Ce film, à la fois crépusculaire et d’une vitalité feutrée, se déroule le temps d’une soirée et d’un repas du nouvel an dans la bonne société de Dublin du début du 20ème siècle, en 1904. Un repas convivial rythmé par des chants et des danses, par des histoires et des conversations. Très subtilement (voire implicitement), il nous amène à penser non seulement une ville, une société et leur délicate décadence mais aussi à deviner les retrouvailles d’un grand réalisateur avec ses origines: l’irlandais John Huston est mort en 1987 à l’âge de 81 ans et ce film (le 37ème) est son dernier.
Tiré d’une simple nouvelle de James Joyce (Les Morts), il oscille constamment entre les plaisirs agréables de la vie et la mélancolie, pleine de retenue, celle du souvenir d’un amour perdu, celle du pressentiment funèbre de la mort. La longue scène du repas (encadrée par celles des danses, des lectures et des chants) est l’occasion pour le réalisateur de réactiver les rites, les coutumes, les valeurs d’une époque; mais ce banquet (on fête l’Epiphanie), certes élégant, hospitalier et chaleureux (oie, boeuf aux épices, vins et alcools sont en abondance), est aussi une fenêtre ouverte sur le tombeau familial, un singulier dialogue entre la vie et la mort.
Ce repas est en cela emblématique de la condition humaine, en sursis, cherchant un équilibre éphémère entre nécessité de l’illusion et fulgurances de la désillusion.

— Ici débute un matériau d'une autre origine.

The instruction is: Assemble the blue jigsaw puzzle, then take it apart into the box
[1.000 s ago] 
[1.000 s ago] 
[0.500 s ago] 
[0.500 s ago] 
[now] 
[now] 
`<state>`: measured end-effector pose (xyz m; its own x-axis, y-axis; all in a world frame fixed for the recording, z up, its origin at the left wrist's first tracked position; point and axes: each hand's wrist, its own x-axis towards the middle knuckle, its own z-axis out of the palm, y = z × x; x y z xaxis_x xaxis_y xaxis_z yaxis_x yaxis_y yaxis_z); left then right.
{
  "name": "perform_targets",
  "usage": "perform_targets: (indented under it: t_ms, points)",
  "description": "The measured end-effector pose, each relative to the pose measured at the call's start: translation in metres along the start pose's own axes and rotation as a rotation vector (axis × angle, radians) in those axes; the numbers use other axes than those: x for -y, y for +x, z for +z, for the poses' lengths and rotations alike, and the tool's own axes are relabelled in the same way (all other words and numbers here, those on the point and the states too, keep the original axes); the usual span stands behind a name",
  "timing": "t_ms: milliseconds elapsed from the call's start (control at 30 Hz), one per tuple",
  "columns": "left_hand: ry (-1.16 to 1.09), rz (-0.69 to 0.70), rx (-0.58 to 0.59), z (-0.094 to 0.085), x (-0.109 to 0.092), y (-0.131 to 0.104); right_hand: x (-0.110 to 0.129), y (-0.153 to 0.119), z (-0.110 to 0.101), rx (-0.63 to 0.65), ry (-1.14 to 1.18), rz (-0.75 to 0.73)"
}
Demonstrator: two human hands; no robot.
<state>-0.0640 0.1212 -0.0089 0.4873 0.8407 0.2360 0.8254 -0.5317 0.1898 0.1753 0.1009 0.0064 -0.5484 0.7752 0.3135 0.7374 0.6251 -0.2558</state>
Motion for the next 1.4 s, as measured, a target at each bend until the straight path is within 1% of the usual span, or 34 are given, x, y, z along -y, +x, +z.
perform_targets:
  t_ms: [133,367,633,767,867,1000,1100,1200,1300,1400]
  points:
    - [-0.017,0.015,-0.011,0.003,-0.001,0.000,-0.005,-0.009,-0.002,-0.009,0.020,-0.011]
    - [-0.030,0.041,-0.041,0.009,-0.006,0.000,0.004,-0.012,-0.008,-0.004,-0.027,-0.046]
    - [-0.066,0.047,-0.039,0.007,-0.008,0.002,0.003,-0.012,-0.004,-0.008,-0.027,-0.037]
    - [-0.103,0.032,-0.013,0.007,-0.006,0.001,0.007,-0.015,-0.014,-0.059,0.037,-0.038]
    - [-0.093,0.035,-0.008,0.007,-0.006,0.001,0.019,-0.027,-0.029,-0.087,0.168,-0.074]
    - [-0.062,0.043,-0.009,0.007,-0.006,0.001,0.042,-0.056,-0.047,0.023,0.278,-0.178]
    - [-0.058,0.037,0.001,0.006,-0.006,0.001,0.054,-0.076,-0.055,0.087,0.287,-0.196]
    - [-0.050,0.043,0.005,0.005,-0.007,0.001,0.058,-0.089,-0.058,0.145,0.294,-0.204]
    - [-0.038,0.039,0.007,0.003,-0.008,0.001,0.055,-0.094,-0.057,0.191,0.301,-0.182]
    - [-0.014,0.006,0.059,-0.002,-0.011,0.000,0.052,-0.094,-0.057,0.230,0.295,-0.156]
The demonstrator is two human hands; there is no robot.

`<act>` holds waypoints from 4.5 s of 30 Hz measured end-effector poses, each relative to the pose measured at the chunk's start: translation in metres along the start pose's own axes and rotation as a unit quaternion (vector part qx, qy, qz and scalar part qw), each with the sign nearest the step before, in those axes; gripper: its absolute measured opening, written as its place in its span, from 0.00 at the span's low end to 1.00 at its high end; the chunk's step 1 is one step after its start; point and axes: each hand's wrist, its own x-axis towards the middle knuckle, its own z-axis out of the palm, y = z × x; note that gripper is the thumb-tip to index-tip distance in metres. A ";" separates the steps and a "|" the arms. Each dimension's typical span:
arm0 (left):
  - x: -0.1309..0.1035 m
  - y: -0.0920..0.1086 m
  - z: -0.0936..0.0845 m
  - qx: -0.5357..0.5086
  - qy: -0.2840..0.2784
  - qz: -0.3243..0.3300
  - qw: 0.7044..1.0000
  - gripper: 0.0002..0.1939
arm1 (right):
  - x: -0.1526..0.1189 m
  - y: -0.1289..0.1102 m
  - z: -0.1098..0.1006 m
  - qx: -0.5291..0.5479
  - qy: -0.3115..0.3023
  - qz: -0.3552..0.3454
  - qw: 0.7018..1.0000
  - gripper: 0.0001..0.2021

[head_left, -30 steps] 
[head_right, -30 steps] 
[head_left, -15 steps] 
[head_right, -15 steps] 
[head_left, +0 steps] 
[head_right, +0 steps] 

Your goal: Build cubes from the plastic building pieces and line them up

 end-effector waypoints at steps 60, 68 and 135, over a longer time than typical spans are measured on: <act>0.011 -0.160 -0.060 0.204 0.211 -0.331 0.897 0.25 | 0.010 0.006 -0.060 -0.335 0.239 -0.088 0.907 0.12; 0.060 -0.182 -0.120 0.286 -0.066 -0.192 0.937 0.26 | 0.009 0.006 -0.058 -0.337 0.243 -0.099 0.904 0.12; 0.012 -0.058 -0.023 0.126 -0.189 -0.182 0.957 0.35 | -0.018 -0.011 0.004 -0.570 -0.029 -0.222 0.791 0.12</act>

Les Gens de Dublin nous invite ainsi à repenser la place des rites alimentaires dans les grands moments de la vie des hommes et dans la vie d’un homme: un rite à respecter, une échéance à tenir, une aire de jeu où le vivant et sa finitude se côtoient, et néanmoins une fidélité envers et contre tout à l’existence.
par Dominique Pagès
Les Gens de Dublin est presenté dans le cadre du cycle de films “Manger !” organisé actuellement a Paris au Forum des images du 2 mars au 4 avril 2016.